There were no answers in the cemetery, so he left Cory behind and drove home to Holkham. On his desk, he found a stack of updated employment contracts for the designers Sea Rave had commissioned to take his place when he’d been forced to take over Cory’s CEO role, exactly where he’d tossed them the day before. Rosa’s husband, Mike, had drawn up the contracts, setting out the terms and conditions, and the expectations from both sides. Liam ran an absent eye over them, checking for discrepancies and anything Mike had missed. One section stood out:
Sea Rave will provide fringe benefits, including health insurance, paid holiday and parental leave, and discounted clothing, regardless of the employee’s role within the company.
This meant that everyone from business director Mike to the teenager who swept the factory floors on a Saturday was treated as equally as they could be without bankrupting the business. The policy, dreamed up by Cory at a surf festival in France years ago, buoyed by too much beer and a foggy cloud of local weed, and reinvented and tweaked by Mike since, meant that Sea Rave’s employee turnover was next to nil. People came to work for them and never left. Liam couldn’t count the number of times he’d been told Sea Rave had become someone’s family.
It was a legacy Cory would’ve died five times over for. Liam approved the enhancements Mike had drafted, but as he finished up, he thought again of Zac and his heart sank a little further into his stomach. Sea Rave took care of their employees because they gave a shit. Who cared about Zac? Who made sure he was treated fairly? Supported him when he was ill and couldn’t work?
Dave walked into his leg, reminding him in her clumsy way that he hadn’t taken her and Jazz to the beach yet. Liam looked down and made a feeble attempt to tame the mud-streaked wild wool framing her face. Whose idea had it been to get labradoodles again? Damn things were dirt magnets. It was your idea, dickhead. Of course it was. The stupid ideas had always been his.
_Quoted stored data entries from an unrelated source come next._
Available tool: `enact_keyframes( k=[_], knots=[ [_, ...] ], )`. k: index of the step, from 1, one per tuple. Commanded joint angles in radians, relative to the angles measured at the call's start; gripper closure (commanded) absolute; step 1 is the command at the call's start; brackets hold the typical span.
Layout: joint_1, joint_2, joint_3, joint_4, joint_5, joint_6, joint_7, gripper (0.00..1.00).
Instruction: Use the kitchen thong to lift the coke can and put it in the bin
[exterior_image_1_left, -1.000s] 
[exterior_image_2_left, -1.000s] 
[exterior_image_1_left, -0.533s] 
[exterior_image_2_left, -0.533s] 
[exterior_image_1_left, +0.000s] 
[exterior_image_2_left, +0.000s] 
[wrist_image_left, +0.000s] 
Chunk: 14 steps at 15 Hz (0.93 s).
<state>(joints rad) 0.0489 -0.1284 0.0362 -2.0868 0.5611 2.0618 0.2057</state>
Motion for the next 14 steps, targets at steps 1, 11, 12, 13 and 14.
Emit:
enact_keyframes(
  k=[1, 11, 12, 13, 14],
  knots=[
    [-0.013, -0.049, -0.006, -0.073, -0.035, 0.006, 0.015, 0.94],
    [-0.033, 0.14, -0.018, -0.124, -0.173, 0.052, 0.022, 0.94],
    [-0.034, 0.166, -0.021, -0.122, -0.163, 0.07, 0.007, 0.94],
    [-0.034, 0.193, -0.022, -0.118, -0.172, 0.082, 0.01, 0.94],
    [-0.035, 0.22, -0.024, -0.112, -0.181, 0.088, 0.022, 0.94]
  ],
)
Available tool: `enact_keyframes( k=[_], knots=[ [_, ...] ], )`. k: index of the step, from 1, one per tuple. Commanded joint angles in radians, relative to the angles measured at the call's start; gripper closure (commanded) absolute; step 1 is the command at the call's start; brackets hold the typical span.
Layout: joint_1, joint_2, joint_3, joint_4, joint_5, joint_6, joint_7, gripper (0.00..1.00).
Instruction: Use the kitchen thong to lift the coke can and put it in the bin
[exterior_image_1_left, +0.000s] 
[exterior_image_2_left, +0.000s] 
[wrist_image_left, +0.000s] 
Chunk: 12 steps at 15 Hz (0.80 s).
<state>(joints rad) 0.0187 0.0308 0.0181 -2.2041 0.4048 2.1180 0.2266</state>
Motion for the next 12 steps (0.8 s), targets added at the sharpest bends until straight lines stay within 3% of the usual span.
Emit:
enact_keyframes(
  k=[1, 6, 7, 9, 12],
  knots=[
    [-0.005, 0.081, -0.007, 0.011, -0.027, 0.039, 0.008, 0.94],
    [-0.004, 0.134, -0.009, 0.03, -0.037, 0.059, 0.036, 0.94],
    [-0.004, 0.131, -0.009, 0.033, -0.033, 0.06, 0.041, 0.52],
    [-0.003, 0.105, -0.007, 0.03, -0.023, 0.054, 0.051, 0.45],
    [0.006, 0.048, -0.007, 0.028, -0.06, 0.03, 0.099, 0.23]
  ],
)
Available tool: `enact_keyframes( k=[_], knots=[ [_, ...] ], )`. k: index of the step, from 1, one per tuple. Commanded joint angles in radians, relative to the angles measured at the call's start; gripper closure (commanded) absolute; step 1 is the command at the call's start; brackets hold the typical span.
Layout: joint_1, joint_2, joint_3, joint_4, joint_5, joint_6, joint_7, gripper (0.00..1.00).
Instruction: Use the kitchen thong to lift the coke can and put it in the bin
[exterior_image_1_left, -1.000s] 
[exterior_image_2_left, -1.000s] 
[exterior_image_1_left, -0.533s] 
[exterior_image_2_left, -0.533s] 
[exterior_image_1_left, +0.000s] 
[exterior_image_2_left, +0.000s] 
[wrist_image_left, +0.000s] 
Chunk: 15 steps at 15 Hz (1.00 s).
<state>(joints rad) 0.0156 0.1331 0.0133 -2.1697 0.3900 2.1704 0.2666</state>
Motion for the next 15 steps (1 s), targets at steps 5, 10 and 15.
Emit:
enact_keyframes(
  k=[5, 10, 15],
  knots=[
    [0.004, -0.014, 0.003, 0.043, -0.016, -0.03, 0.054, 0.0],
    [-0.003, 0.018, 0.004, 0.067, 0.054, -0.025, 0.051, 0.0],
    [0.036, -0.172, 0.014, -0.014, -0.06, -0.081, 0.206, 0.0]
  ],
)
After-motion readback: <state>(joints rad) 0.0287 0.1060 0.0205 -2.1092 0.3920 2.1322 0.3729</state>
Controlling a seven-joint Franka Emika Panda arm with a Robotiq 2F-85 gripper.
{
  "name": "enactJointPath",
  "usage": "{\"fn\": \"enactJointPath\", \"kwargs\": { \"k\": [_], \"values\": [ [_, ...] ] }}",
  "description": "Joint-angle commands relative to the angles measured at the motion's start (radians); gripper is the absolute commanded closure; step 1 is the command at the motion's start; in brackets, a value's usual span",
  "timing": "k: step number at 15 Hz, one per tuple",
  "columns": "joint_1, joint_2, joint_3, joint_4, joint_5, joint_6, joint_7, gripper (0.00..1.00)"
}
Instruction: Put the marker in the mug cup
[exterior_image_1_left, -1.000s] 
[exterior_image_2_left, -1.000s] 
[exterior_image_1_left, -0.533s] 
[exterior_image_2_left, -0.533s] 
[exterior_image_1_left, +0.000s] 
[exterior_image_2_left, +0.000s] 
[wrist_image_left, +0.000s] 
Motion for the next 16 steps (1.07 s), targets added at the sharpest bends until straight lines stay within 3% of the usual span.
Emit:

Liam rounded up the dogs and gathered their leads. Dave didn’t really need one, but Jazz had a tendency to bound away, a habit that had worsened since Cory had gone. Liam wasn’t brave enough to wonder if he was searching for his master, so he clipped the leads on and headed out to the beach, loosing the dogs once they were off the beaten path. He was halfway to the sea when he saw a familiar figure by the water, limping along the wet sand.